__Given material__.
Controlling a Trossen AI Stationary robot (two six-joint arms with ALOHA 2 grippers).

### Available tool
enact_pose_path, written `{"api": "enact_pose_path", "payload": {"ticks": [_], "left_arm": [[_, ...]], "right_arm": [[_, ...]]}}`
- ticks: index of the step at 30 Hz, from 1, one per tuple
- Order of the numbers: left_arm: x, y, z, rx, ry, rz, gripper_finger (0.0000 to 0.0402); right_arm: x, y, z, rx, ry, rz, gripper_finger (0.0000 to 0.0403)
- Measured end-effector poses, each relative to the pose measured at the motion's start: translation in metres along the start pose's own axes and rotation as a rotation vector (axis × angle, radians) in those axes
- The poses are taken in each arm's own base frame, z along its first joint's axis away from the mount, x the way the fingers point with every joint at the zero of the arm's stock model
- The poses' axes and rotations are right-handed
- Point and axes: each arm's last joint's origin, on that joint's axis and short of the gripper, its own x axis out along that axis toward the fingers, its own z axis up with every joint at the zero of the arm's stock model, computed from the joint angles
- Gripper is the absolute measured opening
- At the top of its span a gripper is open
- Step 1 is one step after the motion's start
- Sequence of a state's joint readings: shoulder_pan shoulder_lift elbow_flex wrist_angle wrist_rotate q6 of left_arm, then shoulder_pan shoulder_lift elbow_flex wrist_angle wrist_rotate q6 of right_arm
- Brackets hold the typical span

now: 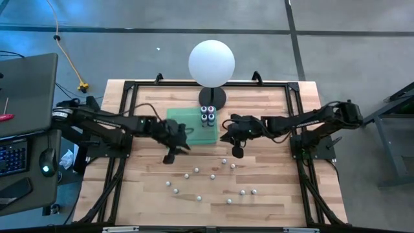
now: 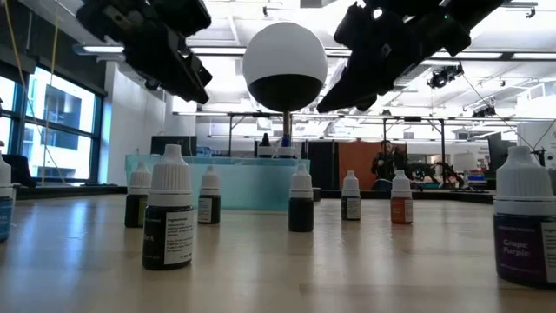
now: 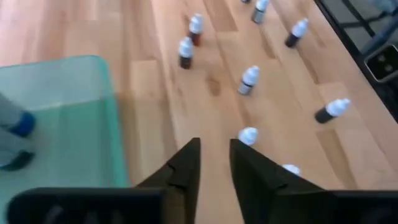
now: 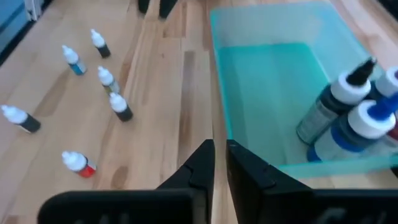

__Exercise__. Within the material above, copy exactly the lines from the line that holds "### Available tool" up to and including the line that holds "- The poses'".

__Your response__.
### Available tool
enact_pose_path, written `{"api": "enact_pose_path", "payload": {"ticks": [_], "left_arm": [[_, ...]], "right_arm": [[_, ...]]}}`
- ticks: index of the step at 30 Hz, from 1, one per tuple
- Order of the numbers: left_arm: x, y, z, rx, ry, rz, gripper_finger (0.0000 to 0.0402); right_arm: x, y, z, rx, ry, rz, gripper_finger (0.0000 to 0.0403)
- Measured end-effector poses, each relative to the pose measured at the motion's start: translation in metres along the start pose's own axes and rotation as a rotation vector (axis × angle, radians) in those axes
- The poses are taken in each arm's own base frame, z along its first joint's axis away from the mount, x the way the fingers point with every joint at the zero of the arm's stock model
- The poses' axes and rotations are right-handed

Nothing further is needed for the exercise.